Project description:BACKGROUND:Mental illness is quickly becoming one of the most prevalent public health problems worldwide. Social network platforms, where users can express their emotions, feelings, and thoughts, are a valuable source of data for researching mental health, and techniques based on machine learning are increasingly used for this purpose. OBJECTIVE:The objective of this review was to explore the scope and limits of cutting-edge techniques that researchers are using for predictive analytics in mental health and to review associated issues, such as ethical concerns, in this area of research. METHODS:We performed a systematic literature review in March 2017, using keywords to search articles on data mining of social network data in the context of common mental health disorders, published between 2010 and March 8, 2017 in medical and computer science journals.
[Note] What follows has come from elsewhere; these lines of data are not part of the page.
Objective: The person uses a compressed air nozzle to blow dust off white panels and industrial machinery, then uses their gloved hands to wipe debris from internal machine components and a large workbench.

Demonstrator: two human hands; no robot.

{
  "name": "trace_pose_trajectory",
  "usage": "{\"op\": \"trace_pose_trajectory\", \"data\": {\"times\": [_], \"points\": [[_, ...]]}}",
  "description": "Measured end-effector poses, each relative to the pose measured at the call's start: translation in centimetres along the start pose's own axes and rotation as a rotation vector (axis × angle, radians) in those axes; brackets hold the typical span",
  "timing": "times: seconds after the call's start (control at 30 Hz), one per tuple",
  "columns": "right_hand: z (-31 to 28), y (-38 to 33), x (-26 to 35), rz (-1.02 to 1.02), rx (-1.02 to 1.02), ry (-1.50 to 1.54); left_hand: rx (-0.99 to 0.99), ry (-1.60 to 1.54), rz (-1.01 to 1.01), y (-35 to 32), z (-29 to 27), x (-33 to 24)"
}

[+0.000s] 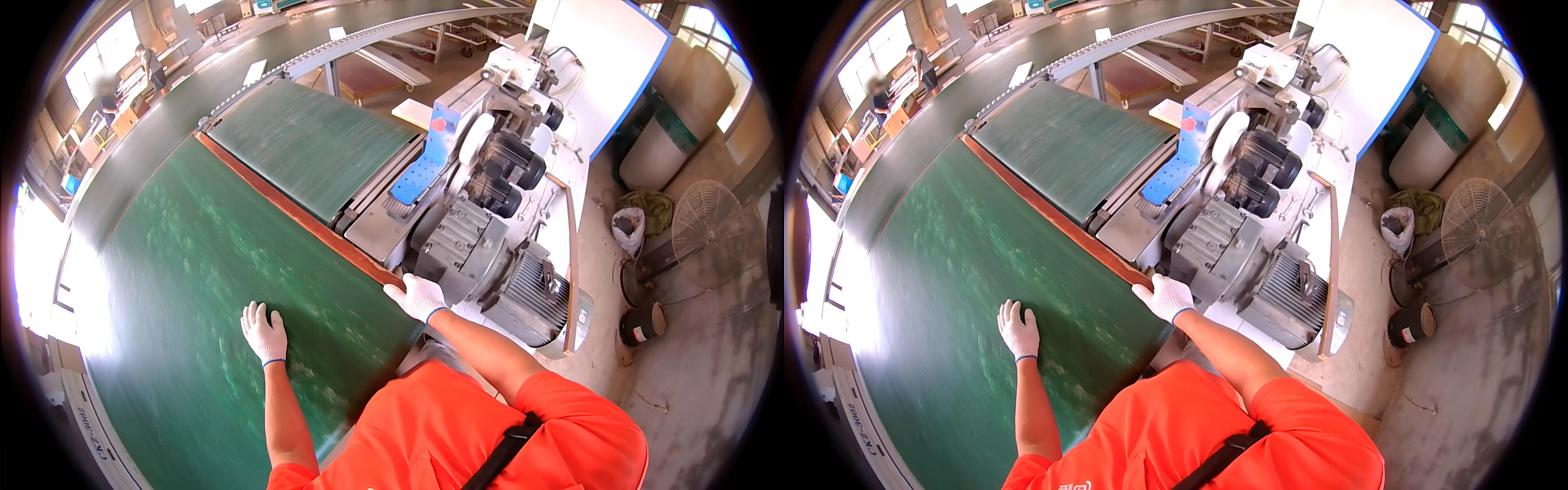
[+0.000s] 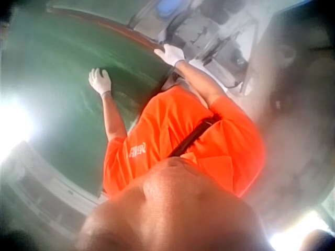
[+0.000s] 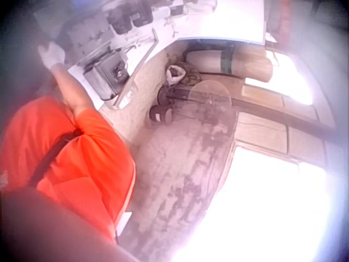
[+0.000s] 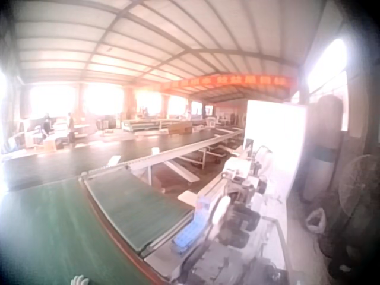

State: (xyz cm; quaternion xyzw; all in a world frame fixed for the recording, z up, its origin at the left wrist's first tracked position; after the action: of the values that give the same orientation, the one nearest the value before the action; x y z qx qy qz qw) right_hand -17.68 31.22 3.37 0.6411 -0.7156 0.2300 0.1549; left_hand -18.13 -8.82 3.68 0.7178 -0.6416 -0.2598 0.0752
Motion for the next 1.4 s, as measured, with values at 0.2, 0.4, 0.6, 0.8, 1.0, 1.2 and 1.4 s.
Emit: {"op": "trace_pose_trajectory", "data": {"times": [0.2, 0.4, 0.6, 0.8, 1.0, 1.2, 1.4], "points": [[-0.1, 0.0, 0.1, 0.006, 0.027, -0.001, -0.002, -0.012, -0.005, 0.2, 0.0, 0.1], [-0.1, 0.1, 0.0, 0.014, 0.02, 0.007, -0.004, -0.013, -0.008, 0.3, 0.4, 0.0], [-0.1, 0.5, -0.9, 0.053, 0.008, 0.112, 0.006, -0.013, -0.023, 0.2, 0.2, -0.6], [-0.4, 5.8, -6.1, 0.199, -0.278, 0.765, -0.002, 0.01, -0.053, -0.6, -0.1, -0.8], [-4.9, 12.5, -6.8, 0.454, -0.284, 1.052, -0.037, 0.045, -0.078, -2.3, -0.5, -1.0], [-3.8, 16.3, -8.4, 0.498, -0.209, 1.025, -0.055, -0.002, -0.105, -2.6, -0.3, -3.3], [-2.8, 13.1, -5.9, 0.475, -0.048, 1.18, -0.074, -0.335, -0.196, -2.7, -0.3, -5.8]]}}
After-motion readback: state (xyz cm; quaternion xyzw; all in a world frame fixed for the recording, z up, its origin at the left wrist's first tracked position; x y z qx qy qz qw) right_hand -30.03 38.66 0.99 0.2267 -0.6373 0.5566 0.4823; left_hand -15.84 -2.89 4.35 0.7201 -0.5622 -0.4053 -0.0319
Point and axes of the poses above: each hand's wrist, its own y-axis towards the middle knuckle, its own z-axis out of the palm, x = y × z, the point moved 6 cm from there along y, towards the middle knuckle, and after that the axes turned 1 degree about y, right-handed, at the moved point
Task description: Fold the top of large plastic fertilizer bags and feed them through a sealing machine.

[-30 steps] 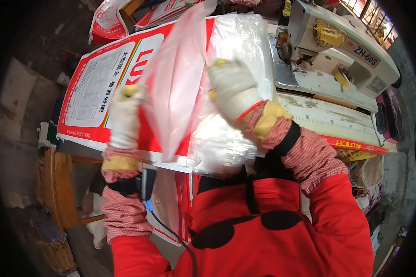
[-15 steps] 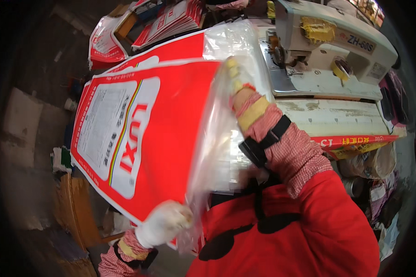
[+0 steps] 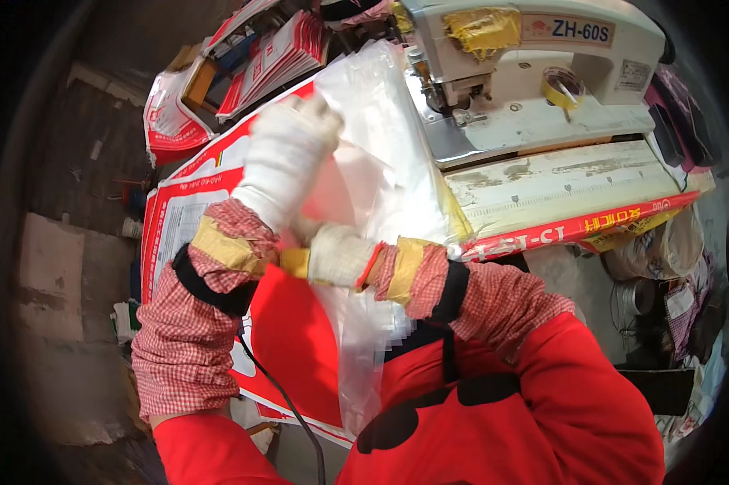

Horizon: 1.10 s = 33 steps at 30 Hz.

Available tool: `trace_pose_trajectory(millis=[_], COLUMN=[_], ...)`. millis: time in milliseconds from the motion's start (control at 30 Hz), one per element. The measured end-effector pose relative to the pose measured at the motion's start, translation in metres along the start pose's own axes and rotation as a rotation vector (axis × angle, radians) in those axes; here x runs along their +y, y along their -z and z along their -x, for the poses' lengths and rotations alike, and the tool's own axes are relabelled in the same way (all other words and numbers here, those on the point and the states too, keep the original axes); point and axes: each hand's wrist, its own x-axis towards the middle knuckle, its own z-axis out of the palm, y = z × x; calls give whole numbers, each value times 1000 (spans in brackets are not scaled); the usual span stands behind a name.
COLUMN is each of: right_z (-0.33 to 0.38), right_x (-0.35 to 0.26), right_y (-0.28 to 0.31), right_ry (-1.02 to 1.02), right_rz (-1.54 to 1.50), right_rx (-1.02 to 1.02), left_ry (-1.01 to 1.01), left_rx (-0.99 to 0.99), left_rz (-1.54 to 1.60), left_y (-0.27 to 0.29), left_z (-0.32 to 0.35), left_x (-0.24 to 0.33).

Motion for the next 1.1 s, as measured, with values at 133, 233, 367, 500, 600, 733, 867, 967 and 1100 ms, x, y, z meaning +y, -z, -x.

RESULTS:The initial search returned a total of 5386 articles. Following a careful analysis of the titles, abstracts, and main texts, we selected 48 articles for review. We coded the articles according to key characteristics, techniques used for data collection, data preprocessing, feature extraction, feature selection, model construction, and model verification. The most common analytical method was text analysis, with several studies using different flavors of image analysis and social interaction graph analysis. CONCLUSIONS:Despite an increasing number of studies investigating mental health issues using social network data, some common problems persist. Assembling large, high-quality datasets of social media users with mental disorder is problematic, not only due to biases associated with the collection methods, but also with regard to managing consent and selecting appropriate analytics techniques.